Editorial 11/2016

08.11.2016 | News

Wie Bob Dylan den dreistufigen Vertriebsweg zerlegt hat.

Vor Bob Dylan war die Musikwirtschaft dreistufig organisiert. Am Beginn der Wertschöpfungskette standen die Texter und Komponisten, die Lieder und Melodien schrieben und ihre Produkte an die Plattenfirmen verkauften. Diese teilten Songs und Melodien nach ihrem Gutdünken den Bands und Sängern zu, die bei ihnen unter Vertrag standen. Diese Musiker wiederum bespielten mit ihren Auftragswerken streng abgegrenzte Zielgruppen: Country-, Rock-, Pop- oder Folk-Musik richtete sich an ein klar definiertes Publikum und hatte keine Berührung mit den jeweils anderen Musikrichtungen.
Dann kam Anfang der 1960er ein vor kreativer Energie strotzendes 19-jähriges Landei aus einer Kleinstadt in Minnesota nach New York.
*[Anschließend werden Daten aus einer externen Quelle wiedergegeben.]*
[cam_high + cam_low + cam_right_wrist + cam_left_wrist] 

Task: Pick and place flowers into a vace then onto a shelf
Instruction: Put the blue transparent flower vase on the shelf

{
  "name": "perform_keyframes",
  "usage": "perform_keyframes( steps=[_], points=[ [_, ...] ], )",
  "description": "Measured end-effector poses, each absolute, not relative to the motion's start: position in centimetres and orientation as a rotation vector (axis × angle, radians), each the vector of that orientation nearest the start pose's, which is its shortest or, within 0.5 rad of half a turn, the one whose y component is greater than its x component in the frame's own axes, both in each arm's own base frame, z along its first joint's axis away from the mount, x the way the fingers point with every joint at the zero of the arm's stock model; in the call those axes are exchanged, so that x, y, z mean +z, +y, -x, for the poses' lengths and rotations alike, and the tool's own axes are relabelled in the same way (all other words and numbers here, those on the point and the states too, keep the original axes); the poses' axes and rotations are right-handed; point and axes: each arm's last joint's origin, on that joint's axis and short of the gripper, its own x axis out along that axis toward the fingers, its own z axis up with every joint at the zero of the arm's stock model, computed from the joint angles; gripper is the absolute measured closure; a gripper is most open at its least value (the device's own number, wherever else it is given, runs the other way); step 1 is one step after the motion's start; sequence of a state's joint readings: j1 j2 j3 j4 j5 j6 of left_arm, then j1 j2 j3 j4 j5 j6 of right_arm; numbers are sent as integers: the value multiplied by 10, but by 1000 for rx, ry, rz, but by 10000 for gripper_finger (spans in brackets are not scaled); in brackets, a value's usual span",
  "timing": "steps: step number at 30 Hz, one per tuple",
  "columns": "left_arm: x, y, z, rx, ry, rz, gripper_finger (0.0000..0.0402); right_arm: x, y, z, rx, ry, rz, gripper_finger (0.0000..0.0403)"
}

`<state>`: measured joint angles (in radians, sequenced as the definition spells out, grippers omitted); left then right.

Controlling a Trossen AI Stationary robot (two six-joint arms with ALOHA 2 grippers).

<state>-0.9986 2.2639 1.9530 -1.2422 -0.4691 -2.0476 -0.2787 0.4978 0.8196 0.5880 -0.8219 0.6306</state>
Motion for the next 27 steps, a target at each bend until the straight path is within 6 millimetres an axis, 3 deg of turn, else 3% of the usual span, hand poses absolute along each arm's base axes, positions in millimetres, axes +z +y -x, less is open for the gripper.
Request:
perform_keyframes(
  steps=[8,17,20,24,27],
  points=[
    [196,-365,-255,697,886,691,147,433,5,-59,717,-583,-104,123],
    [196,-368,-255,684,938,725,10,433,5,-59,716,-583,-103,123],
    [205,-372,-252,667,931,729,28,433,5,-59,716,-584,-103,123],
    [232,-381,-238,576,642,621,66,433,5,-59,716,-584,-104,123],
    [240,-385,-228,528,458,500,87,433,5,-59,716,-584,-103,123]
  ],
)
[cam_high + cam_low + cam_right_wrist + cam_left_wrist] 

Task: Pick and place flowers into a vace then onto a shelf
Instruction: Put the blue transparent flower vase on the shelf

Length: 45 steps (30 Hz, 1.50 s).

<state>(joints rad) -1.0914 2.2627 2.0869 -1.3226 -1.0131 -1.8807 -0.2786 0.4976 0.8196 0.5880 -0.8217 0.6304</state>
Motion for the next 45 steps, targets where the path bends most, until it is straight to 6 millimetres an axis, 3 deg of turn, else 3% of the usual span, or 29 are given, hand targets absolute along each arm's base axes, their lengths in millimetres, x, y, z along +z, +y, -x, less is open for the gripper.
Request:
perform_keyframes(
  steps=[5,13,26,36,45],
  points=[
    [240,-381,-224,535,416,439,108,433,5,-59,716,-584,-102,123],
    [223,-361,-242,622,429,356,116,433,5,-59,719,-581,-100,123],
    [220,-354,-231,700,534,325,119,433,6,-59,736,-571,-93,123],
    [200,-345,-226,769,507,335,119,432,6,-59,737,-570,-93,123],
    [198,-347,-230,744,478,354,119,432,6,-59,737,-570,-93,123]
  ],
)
Robert Zimmermann war nicht gewillt, sich und seine Lieder der Musikindustrie auszuliefern. Er wollte selbst die Kontrolle über sein Werk behalten. Also wurde er der erste Singer-Songwriter: ein Künstler, der die eigene Musik selbst interpretierte und sich nicht durch Abhängigkeitsverhältnisse einengen lassen wollte – und damit auch erfolgreich war: Denn die Rechte an seinen Liedern behielt er selbst. Wenn also eine Popband einen seiner Songs aufnehmen wollte, traf er die Entscheidung – und bekam auch die Tantiemen dafür. Die Plattenfirmen nutze er nur mehr als logistische Dienstleister, um die LPs in die Läden und unter die Leute zu bringen.
Kaum war das durchgesetzt, knöpfte er sich die in Schubladen steckenden Konsumenten vor. Seinem Stammpublikum der ersten Jahre, den an sanfte akustische Schalmeienklänge gewöhnten Volksmusikhörern, schmiss er strombetriebenen Rock um die Ohren. Die braven Puristen waren empört über den Verrat an der reinen Musik-Genre-Lehre, aber Dylan behielt recht: Er gewann ein neues, globales Publikum dazu. Seine Musikerkollegen erkannten die Chancen, die sich für ihren Berufsstand eröffneten, und folgten ihm bereitwillig auf die Pfade, die er neben die ausgetretenen Vertriebswege der Musikbranche geschlagen hatte. Plötzlich war alles möglich – dass sich Bands wie die Beatles mit jeder Platte neu erfanden, dass Künstler quer über die Genres miteinander musizierten, dass in Woodstock akustische Protestsänger neben harten Rockern vom gleichen Publikum bejubelt wurden, mag uns heute selbstverständlich scheinen. War es nicht: Es war der Verdienst des wichtigsten Sängers seit Homer, der das ermöglicht und im Alleingang eine ganze Branche nachhaltig verändert hat.
Die Veränderungen, denen die Haustechnik-Branche derzeit unterliegt, sind ohne Zweifel mehr wirtschaftlichen Notwendigkeiten und den Möglichkeiten der digitalen Kommunikation geschuldet als der Kreativität einer Einzelperson. Wo es uns am Ende hinführen wird, weiß derzeit niemand der handelnden Personen so genau. Nur leider: Den Nobelpreis wird es dafür wohl nicht geben.
Wir wünschen interessante und unterhaltsame Lektüre mit der aktuellen Ausgabe 11/2016!